2016.06.25

清武弘嗣、セビージャに正式入団。サンパオリ体制で「仕事場」はどこか

  • 小宮良之●文 text by Komiya Yoshiyuki photo by Sevilla FC

 6月24日、メディカルチェックを終えた清武弘嗣のセビージャ入団が正式に発表された。

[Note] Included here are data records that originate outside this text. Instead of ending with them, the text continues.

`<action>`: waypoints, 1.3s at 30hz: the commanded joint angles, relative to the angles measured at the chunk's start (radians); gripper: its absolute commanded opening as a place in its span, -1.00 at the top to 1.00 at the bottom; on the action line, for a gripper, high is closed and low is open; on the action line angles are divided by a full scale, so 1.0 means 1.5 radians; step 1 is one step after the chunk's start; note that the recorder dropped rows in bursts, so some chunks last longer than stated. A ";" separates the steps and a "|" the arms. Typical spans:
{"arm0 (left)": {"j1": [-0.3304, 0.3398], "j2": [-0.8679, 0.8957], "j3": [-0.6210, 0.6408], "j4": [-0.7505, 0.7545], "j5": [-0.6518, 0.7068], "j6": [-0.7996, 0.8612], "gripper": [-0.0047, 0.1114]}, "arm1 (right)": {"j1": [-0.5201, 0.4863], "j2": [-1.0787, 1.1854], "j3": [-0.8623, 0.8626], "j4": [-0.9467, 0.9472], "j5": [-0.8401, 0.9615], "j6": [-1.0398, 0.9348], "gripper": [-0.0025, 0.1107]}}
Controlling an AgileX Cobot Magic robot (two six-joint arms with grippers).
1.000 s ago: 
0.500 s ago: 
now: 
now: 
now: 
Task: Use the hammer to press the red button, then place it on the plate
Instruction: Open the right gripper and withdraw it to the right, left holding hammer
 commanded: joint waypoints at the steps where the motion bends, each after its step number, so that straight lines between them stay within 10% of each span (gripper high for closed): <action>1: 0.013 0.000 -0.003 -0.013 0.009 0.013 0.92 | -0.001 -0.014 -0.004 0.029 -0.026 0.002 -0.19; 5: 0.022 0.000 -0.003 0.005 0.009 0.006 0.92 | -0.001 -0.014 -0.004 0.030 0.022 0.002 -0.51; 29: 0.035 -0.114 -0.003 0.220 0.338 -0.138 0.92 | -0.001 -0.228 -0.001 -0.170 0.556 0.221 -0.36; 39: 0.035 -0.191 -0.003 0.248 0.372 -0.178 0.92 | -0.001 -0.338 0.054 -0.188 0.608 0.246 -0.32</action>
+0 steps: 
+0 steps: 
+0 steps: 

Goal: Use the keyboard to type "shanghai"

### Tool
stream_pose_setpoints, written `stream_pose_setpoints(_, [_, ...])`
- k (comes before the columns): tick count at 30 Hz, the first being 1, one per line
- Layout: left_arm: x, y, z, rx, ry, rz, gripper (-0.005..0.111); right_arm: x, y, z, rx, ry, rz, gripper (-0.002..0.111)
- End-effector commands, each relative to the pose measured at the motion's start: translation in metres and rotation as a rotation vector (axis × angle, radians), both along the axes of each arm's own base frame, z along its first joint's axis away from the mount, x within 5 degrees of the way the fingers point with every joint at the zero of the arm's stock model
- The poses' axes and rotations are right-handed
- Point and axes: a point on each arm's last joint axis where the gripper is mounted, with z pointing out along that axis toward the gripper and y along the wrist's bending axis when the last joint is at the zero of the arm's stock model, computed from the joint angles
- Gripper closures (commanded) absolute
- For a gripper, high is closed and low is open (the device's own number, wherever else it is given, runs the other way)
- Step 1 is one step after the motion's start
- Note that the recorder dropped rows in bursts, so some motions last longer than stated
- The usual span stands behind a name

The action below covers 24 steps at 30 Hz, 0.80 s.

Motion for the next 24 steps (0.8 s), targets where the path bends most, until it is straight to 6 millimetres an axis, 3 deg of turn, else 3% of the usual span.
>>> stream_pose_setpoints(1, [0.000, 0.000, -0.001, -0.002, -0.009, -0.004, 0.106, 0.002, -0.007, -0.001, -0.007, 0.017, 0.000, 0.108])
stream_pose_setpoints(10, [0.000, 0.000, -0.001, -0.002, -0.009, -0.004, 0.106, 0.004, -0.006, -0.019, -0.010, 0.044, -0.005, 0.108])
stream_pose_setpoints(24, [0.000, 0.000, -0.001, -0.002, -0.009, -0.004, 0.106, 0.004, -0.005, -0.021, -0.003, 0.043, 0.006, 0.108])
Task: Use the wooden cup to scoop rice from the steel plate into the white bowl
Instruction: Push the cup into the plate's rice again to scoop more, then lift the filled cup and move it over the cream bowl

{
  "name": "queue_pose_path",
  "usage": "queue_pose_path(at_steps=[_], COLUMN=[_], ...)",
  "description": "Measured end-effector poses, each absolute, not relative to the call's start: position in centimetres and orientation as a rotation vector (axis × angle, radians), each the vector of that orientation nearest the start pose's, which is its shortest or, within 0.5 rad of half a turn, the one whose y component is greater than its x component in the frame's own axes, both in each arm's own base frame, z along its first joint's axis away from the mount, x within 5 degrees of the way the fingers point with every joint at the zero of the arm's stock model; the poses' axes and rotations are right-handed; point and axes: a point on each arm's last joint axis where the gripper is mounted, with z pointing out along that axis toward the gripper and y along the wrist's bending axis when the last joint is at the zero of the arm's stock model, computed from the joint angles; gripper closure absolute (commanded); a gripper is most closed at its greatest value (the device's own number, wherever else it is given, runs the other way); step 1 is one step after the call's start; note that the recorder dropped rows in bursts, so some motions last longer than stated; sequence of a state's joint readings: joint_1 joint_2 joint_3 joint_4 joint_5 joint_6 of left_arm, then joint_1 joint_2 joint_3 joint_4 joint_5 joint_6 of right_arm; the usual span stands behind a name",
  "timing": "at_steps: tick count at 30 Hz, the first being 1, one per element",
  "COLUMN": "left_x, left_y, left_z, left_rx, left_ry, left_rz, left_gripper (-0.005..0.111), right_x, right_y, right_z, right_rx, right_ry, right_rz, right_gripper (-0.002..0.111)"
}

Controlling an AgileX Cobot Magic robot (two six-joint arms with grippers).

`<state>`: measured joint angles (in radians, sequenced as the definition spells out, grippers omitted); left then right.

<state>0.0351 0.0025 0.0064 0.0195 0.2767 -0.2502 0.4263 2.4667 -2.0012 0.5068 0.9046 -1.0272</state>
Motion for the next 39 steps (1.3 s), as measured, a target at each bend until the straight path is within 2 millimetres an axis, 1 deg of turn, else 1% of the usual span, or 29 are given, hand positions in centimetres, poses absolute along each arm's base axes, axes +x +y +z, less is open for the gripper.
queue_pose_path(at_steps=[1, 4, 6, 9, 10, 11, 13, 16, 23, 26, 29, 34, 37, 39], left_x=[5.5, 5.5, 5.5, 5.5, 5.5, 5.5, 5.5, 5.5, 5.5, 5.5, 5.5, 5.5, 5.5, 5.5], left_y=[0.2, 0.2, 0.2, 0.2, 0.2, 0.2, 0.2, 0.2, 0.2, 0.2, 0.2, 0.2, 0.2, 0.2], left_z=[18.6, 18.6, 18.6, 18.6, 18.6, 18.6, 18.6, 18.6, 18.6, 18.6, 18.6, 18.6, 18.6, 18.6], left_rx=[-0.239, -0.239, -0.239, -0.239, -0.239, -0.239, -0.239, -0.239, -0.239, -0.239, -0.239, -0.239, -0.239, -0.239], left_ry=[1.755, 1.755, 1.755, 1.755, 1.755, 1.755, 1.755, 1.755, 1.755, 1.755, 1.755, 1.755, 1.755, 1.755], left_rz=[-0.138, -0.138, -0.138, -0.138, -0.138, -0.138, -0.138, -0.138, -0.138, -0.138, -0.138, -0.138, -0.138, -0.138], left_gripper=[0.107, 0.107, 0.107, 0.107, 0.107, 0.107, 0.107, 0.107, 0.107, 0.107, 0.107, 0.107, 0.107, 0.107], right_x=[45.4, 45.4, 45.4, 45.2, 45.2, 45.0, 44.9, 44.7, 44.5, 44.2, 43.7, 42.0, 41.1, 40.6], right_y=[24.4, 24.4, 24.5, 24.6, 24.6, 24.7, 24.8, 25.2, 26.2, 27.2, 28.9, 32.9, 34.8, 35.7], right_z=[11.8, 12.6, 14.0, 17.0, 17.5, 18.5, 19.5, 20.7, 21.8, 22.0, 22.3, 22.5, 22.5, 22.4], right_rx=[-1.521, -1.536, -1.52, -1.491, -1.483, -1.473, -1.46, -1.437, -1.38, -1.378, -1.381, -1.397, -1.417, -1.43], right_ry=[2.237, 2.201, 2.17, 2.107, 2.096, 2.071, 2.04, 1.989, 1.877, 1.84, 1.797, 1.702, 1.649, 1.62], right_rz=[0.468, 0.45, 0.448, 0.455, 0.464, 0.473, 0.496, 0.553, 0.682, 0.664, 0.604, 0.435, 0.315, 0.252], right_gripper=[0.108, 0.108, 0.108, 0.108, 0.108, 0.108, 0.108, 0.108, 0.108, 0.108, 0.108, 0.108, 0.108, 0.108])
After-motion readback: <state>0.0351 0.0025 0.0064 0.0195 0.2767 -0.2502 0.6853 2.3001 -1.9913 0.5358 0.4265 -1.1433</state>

セビージャ入りが正式に発表された清武弘嗣 そのセビージャは、ホルヘ・サンパオリの監督就任も秒読みに入っている。正式発表が遅れている理由は、前監督のウナイ・エメリがパリSGに鞍替えするのにともない、その違約金200万ユーロ(約2億3000万円)の支払いが確認されていないため。パリSGも前監督のローラン・ブランとの解約による違約金をまず処理しなければならなかったので(2200万ユーロで決着)、手続きが少し遅れている。

 しかしサンパオリが来季セビージャの指揮をとることはほぼ間違いないだろう。

 では、サンパオリとはどのような戦術を志向し、日本代表MF清武に対してどのようなプレーを要求するのだろうか?

 アルゼンチン人のサンパオリは、2012年から今年まで采配をふるったチリ代表で、マンマーク戦術によって一世を風靡している。2014年ブラジルW杯は決勝トーナメントに進出。2015年のコパ・アメリカでは優勝の栄冠に導いた。

 サンパオリは同胞であるマルセロ・ビエルサ監督に心酔し、「戦闘力」をベースにチームを作る。戦術基本は1対1にあり、相手よりも走り、戦うことを求める。プレー強度の高さを要求し、球際では決して負けてはならない。そして奪い取った瞬間に、果敢に攻撃を仕掛けられるか。攻守両面のタフネスこそがピッチに立つ条件で、言い換えれば、懦弱(だじゃく)な選手を必要としない。